» Task item
Look below for the line with "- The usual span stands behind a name" and the line with "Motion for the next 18"; repeat exactly those two lines and all lines between them, but no pictures.
*** Supplied records Section Begins ***
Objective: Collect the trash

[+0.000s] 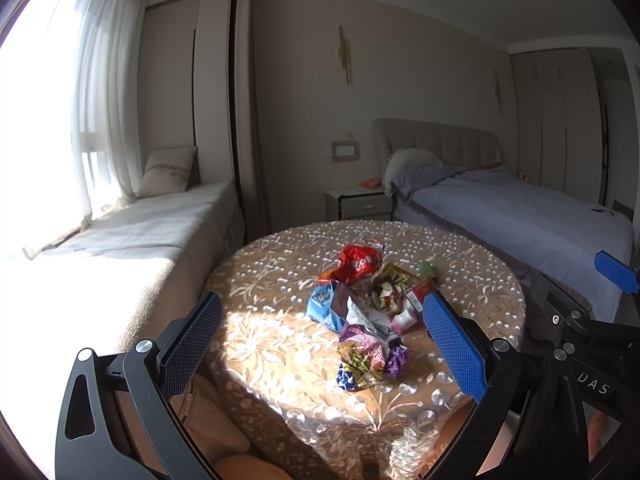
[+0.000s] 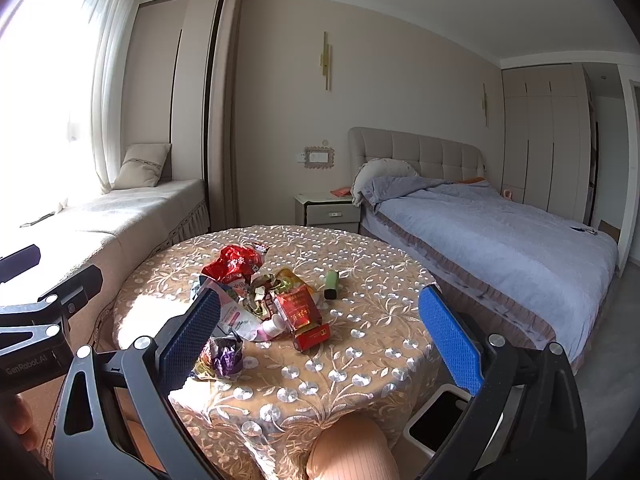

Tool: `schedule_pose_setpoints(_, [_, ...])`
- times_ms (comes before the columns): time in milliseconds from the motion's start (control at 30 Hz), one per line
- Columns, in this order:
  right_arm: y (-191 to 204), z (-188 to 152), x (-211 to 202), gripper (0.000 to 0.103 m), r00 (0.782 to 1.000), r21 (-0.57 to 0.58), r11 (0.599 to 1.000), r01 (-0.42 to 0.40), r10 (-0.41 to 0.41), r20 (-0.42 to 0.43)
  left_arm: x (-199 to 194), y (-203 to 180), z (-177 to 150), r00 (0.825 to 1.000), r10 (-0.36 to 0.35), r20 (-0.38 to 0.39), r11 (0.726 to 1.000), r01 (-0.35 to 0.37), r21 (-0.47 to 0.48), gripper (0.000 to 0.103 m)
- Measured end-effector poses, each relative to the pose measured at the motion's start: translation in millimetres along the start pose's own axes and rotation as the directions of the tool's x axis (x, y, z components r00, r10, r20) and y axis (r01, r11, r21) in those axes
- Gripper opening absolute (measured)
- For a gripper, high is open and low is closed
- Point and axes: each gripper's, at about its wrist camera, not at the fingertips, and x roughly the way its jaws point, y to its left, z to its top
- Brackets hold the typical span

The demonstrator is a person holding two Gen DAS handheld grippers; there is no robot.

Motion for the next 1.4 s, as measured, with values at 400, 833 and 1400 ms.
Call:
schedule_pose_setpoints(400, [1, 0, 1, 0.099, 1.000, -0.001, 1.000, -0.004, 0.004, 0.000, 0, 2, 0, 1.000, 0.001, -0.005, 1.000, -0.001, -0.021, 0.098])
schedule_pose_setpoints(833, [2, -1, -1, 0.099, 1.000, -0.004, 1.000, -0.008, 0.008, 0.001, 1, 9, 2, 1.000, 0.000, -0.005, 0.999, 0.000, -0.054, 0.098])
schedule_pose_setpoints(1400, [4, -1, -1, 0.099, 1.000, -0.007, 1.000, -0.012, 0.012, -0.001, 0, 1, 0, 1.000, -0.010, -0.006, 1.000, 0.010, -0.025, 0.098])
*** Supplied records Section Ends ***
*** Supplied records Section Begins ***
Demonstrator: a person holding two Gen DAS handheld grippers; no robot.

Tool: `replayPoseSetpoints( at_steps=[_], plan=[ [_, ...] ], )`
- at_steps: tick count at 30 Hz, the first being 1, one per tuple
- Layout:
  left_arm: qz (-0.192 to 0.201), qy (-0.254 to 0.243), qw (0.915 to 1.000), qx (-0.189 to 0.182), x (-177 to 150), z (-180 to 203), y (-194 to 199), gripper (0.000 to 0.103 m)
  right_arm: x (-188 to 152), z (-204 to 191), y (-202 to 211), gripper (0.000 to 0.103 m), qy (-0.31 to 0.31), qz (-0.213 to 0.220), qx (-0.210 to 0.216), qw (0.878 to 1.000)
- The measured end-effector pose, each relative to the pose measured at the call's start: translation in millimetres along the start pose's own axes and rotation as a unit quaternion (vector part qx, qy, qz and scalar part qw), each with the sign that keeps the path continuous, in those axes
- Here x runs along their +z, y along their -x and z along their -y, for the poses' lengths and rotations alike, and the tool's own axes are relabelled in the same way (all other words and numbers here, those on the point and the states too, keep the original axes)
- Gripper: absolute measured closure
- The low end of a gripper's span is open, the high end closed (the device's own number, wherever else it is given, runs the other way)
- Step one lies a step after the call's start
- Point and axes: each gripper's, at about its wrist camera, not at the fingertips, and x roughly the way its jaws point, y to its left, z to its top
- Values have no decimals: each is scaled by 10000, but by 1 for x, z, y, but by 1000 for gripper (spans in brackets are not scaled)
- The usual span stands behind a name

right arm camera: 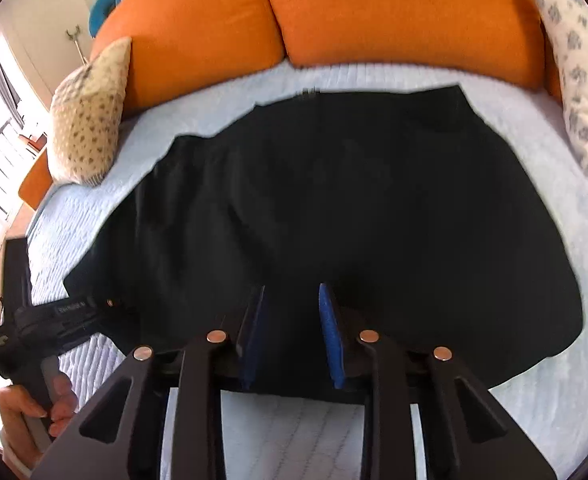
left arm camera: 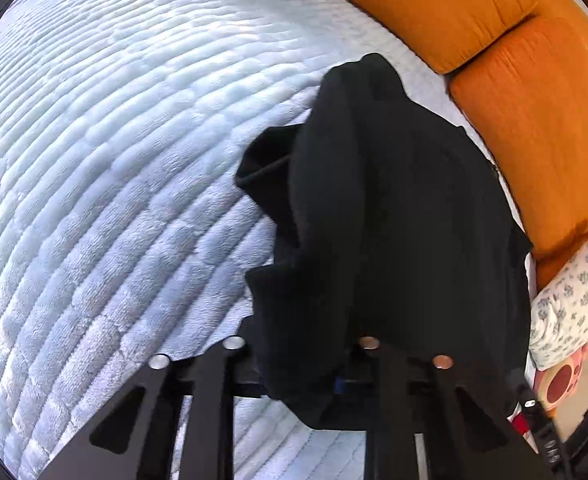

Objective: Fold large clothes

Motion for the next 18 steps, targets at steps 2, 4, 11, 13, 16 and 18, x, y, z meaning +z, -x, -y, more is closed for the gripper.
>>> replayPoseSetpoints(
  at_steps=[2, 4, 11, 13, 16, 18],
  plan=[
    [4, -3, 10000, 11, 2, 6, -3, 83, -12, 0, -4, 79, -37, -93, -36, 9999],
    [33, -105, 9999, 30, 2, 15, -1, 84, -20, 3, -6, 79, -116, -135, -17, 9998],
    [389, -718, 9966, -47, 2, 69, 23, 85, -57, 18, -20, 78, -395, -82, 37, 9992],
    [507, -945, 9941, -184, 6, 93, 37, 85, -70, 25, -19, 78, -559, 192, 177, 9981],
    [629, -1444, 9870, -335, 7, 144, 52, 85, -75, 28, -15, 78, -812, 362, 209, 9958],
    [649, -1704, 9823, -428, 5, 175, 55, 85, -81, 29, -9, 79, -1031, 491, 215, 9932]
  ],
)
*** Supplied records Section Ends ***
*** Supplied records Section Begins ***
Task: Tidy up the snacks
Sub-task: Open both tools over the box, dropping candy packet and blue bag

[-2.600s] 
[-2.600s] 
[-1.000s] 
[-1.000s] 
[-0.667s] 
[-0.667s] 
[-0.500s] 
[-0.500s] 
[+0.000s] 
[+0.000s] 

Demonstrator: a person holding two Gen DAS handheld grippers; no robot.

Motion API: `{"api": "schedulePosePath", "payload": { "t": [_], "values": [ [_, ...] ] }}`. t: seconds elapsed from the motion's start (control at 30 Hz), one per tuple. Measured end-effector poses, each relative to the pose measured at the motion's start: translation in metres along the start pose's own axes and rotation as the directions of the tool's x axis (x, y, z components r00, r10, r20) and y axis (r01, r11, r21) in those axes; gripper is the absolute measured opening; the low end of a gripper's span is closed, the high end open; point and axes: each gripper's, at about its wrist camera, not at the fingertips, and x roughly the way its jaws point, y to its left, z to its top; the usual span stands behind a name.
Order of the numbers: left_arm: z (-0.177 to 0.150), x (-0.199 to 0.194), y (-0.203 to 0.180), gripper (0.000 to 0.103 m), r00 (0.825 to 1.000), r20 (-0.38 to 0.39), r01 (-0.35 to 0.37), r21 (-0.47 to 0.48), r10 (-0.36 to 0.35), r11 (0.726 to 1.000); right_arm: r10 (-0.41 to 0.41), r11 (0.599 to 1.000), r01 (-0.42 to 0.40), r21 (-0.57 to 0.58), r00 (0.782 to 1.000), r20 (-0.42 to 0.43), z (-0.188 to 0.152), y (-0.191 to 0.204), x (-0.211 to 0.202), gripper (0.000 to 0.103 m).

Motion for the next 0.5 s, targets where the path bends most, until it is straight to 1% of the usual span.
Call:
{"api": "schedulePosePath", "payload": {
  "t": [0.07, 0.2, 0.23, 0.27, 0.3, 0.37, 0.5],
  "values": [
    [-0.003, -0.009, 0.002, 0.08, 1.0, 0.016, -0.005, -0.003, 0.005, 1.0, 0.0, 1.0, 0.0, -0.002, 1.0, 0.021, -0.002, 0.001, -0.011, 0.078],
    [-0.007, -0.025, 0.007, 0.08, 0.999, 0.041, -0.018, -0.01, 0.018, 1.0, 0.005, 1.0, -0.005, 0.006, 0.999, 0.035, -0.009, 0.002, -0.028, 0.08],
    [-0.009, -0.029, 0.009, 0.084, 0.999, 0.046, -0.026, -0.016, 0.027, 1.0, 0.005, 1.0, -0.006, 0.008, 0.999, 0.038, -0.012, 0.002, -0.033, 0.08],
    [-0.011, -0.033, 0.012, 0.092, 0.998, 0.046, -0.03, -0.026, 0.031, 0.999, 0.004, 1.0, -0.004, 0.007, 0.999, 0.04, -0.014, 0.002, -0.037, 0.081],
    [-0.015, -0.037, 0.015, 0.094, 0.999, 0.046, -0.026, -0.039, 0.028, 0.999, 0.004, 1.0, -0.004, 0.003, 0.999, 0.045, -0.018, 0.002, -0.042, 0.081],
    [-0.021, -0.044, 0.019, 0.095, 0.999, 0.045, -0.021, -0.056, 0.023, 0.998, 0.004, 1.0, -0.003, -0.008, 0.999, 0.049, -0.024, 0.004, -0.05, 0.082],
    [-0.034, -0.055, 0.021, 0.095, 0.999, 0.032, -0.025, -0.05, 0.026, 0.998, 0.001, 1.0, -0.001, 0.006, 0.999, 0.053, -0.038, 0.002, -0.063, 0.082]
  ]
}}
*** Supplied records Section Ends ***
» Problem solution
- The usual span stands behind a name

right arm camera: 
left arm camera: 

Objective: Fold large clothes

Motion for the next 18 steps, targets at steps 2, 4, 11, 13, 16 and 18, x, y, z meaning +z, -x, -y, more is closed for the gripper.

This exercise requires no further answer.